From the data below, return all lines holding the string "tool".

- Opening Delimiter -

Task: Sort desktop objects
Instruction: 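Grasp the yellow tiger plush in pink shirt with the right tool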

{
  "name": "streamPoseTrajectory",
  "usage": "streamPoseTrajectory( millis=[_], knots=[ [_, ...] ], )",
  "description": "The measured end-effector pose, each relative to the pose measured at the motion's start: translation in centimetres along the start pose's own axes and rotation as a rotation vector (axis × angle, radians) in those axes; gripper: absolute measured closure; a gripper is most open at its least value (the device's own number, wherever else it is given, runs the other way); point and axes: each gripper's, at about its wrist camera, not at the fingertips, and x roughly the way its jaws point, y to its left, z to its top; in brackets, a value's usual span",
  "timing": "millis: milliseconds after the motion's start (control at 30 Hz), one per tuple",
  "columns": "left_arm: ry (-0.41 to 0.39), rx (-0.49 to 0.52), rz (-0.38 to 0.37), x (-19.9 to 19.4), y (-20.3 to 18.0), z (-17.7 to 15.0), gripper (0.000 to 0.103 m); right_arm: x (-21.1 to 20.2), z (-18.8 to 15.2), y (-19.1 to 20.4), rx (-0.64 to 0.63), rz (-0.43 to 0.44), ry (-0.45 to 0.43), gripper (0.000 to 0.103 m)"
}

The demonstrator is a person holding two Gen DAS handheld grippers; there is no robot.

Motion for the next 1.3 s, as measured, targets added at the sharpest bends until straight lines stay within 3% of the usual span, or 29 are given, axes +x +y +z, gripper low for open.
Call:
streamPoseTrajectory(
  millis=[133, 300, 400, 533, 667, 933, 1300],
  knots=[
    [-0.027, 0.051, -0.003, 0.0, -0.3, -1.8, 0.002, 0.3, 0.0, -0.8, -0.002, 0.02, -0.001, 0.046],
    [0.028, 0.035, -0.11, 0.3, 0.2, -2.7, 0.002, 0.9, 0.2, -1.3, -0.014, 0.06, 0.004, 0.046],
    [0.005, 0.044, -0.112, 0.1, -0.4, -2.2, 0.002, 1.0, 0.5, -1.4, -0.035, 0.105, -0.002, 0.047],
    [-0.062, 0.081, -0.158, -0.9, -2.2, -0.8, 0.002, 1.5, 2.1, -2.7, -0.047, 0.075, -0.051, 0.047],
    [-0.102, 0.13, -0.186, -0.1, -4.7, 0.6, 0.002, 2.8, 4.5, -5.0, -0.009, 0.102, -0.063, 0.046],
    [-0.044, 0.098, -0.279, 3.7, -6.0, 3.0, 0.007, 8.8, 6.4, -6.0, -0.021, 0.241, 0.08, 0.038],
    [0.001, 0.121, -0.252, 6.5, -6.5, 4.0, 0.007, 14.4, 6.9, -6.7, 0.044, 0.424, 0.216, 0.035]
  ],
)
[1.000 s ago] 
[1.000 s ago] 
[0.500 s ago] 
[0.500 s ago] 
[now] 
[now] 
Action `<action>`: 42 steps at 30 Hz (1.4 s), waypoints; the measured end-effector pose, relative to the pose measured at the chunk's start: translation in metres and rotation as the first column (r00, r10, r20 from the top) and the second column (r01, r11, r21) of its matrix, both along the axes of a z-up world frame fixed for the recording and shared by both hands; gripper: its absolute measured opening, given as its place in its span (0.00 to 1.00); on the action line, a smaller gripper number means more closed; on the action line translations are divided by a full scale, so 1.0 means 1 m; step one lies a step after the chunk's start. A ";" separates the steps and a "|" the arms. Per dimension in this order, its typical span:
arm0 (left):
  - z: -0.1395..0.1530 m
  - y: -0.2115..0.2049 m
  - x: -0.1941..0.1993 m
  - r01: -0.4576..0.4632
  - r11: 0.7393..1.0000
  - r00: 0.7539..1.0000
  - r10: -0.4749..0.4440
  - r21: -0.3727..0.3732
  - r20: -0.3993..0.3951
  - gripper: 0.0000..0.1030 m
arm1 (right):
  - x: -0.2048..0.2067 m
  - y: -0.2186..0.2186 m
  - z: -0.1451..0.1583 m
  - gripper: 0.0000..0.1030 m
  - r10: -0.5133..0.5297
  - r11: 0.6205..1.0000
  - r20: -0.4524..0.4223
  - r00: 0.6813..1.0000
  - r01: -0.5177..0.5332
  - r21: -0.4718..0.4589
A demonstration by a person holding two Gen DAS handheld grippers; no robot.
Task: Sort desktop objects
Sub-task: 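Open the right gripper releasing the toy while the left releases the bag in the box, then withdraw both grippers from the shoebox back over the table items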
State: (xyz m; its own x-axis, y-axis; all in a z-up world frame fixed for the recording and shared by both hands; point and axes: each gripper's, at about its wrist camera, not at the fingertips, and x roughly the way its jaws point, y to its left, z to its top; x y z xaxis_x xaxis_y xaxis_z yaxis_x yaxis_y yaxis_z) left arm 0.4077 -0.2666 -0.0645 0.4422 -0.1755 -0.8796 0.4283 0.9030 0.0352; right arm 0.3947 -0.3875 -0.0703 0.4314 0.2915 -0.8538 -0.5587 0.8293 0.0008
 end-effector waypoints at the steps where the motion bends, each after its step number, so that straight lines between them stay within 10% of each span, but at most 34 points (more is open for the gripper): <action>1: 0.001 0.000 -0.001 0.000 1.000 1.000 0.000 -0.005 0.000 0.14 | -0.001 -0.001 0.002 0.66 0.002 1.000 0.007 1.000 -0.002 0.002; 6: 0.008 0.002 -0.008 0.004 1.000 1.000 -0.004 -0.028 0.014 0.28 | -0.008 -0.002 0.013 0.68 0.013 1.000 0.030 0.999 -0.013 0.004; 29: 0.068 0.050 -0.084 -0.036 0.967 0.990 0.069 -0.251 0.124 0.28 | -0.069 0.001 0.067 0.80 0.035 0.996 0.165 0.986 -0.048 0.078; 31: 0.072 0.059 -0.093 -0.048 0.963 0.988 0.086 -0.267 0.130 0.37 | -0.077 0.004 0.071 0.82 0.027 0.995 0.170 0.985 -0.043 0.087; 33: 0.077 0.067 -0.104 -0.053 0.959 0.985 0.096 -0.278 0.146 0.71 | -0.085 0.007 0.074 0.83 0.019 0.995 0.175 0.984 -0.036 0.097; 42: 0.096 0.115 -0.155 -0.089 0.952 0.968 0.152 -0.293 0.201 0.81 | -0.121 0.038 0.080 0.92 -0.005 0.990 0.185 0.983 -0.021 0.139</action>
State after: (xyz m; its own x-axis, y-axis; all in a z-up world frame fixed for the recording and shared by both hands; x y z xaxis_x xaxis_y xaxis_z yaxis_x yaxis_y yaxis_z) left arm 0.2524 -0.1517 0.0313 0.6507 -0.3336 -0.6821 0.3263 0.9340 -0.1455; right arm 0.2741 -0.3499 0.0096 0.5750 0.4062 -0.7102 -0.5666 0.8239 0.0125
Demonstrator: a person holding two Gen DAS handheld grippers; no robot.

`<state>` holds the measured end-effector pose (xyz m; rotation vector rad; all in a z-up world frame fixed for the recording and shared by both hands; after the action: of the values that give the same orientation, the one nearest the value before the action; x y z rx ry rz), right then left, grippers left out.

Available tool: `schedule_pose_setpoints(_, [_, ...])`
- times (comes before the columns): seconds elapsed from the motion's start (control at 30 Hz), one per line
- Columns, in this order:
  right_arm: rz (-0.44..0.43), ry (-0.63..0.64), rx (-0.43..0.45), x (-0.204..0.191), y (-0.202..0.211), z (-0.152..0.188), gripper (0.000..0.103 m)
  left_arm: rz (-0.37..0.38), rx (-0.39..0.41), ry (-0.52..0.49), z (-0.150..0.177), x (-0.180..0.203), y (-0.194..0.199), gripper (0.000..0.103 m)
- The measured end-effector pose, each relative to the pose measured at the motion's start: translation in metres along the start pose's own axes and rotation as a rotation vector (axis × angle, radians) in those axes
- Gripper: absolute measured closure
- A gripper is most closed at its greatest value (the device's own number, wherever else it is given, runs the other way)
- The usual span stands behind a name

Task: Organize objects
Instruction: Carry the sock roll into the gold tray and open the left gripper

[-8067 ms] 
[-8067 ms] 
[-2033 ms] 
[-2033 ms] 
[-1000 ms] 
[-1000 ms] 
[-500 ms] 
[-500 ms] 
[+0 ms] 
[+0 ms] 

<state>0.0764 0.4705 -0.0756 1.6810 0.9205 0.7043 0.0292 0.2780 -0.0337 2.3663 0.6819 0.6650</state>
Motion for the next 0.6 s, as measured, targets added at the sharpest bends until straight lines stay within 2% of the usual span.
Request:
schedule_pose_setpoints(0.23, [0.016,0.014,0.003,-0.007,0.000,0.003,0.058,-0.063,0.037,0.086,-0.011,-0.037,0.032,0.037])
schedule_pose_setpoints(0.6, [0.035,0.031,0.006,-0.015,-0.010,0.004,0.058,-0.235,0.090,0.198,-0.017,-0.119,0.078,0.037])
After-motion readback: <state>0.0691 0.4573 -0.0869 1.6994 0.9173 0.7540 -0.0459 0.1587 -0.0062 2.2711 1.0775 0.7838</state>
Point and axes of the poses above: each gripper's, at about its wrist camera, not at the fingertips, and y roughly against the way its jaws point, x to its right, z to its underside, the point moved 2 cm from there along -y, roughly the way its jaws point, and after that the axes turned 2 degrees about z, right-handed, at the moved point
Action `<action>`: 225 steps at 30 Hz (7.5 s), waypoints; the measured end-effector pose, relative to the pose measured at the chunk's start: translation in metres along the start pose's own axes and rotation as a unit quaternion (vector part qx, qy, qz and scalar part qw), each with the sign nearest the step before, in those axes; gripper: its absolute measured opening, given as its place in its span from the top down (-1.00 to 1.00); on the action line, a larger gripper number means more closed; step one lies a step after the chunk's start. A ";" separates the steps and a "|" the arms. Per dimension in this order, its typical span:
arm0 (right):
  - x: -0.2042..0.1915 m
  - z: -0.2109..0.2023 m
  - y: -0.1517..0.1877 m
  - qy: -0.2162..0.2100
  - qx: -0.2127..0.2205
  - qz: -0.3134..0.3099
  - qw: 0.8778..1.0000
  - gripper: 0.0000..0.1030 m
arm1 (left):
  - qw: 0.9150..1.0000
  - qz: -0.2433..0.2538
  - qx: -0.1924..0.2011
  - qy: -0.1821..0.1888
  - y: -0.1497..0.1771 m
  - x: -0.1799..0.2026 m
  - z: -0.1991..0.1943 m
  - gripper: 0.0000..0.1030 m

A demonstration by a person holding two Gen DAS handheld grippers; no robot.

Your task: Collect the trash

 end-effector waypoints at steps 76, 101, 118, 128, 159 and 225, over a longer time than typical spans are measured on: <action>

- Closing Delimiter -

◆ Answer to the exercise
Instruction: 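Grasp the yellow tiger plush in pink shirt with the right tool
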Available tool: `schedule_pose_setpoints(_, [_, ...])`

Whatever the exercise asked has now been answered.